# [YOUR INSTRUCTIONS]
Going down the data below, set down exactly the line with "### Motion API" and each line after it through the line with "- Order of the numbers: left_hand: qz"; no other lines.

[Data entries]
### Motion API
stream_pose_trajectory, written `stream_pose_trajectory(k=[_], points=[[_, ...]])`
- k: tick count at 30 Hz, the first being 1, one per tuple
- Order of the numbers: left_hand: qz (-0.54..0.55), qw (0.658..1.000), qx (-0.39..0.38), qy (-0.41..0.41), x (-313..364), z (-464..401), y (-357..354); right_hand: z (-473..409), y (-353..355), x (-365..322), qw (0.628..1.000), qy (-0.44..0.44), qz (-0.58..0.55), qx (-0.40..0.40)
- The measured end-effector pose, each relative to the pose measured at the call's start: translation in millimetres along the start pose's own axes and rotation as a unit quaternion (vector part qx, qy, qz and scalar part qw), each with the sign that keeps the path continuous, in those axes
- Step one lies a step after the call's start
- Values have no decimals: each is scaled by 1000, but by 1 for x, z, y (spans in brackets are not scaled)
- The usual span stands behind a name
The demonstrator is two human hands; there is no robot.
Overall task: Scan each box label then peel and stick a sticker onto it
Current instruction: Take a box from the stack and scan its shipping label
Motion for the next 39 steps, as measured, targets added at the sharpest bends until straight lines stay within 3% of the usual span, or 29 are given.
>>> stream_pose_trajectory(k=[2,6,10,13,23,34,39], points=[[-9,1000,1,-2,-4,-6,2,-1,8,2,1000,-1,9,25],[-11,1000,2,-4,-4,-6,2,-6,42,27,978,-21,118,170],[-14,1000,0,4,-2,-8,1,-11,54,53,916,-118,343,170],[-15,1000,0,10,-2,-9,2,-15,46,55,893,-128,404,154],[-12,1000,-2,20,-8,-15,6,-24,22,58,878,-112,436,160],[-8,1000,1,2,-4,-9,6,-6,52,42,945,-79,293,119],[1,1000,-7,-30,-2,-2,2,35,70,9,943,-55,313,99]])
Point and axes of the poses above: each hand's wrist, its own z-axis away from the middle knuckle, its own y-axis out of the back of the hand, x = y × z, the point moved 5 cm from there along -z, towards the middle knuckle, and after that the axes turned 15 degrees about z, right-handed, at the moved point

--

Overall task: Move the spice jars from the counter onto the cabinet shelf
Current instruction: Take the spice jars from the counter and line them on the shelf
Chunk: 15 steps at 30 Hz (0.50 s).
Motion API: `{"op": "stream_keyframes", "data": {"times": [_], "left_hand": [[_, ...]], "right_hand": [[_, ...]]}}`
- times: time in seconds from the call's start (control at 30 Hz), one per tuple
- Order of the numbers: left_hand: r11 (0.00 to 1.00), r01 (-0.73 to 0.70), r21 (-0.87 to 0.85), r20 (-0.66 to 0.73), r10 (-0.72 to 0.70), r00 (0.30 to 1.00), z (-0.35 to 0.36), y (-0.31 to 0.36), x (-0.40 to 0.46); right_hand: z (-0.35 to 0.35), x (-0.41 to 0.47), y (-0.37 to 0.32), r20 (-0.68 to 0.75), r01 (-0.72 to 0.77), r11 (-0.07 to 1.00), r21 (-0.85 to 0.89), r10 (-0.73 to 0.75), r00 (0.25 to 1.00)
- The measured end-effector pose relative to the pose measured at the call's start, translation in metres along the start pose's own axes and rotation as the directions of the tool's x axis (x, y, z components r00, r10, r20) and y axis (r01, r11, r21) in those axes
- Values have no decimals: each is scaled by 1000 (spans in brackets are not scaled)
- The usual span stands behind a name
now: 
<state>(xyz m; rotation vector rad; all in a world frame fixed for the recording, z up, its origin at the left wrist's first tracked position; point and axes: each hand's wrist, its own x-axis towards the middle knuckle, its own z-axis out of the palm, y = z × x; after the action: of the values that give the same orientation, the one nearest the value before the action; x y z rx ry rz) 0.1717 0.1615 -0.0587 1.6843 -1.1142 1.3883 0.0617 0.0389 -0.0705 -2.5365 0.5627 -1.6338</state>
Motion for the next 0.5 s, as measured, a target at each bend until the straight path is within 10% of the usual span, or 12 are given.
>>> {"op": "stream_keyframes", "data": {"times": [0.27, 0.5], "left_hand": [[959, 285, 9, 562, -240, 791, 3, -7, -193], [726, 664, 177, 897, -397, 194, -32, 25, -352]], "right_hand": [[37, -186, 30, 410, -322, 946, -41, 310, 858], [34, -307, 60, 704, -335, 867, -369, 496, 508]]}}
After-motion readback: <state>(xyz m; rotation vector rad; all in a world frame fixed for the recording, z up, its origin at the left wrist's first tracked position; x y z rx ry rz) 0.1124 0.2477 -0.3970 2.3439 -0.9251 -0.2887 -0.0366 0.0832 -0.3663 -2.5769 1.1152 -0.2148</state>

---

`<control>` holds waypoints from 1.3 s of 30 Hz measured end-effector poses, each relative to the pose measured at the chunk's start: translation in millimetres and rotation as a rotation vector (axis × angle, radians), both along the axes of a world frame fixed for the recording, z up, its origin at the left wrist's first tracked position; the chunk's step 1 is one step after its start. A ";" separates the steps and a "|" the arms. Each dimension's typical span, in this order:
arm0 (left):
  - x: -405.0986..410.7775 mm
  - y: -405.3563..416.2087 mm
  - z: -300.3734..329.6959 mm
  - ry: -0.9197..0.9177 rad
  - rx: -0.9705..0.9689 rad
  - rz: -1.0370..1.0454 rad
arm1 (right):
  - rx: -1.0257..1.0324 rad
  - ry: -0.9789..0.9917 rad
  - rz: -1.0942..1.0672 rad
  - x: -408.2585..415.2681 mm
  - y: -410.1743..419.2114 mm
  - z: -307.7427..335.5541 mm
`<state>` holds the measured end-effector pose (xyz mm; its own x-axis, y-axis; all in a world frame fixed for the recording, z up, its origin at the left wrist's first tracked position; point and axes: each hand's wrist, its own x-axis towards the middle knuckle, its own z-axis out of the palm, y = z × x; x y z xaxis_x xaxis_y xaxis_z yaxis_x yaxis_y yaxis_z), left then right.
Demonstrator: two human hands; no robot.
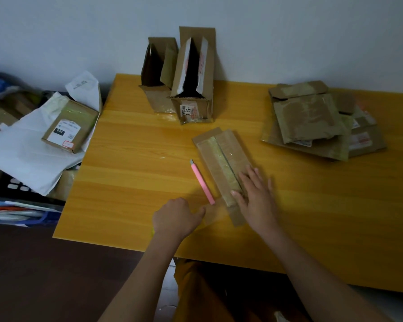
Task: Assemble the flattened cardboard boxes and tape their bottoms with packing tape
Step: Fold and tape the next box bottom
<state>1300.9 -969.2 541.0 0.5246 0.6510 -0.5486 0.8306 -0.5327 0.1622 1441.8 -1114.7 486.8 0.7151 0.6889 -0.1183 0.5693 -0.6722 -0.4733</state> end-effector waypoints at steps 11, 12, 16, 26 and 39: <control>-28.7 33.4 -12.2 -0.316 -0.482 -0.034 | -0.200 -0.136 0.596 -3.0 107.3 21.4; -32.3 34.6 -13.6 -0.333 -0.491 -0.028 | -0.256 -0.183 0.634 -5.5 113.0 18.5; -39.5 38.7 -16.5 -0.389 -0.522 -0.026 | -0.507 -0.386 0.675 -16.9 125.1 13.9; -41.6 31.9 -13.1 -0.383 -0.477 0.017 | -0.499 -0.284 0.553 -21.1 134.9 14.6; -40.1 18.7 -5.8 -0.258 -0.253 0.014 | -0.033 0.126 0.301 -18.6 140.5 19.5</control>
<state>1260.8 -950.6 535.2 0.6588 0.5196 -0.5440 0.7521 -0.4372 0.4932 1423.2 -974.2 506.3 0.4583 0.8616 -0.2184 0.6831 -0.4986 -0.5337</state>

# [SOLUTION BELOW]
### Motion API
stream_pose_trajectory, written `stream_pose_trajectory(k=[_], points=[[_, ...]])`
- k: tick count at 30 Hz, the first being 1, one per tuple
- Order of the numbers: left_hand: qz (-0.54..0.55), qw (0.658..1.000), qx (-0.39..0.38), qy (-0.41..0.41), x (-313..364), z (-464..401), y (-357..354); right_hand: z (-473..409), y (-353..355), x (-365..322), qw (0.628..1.000), qy (-0.44..0.44), qz (-0.58..0.55), qx (-0.40..0.40)

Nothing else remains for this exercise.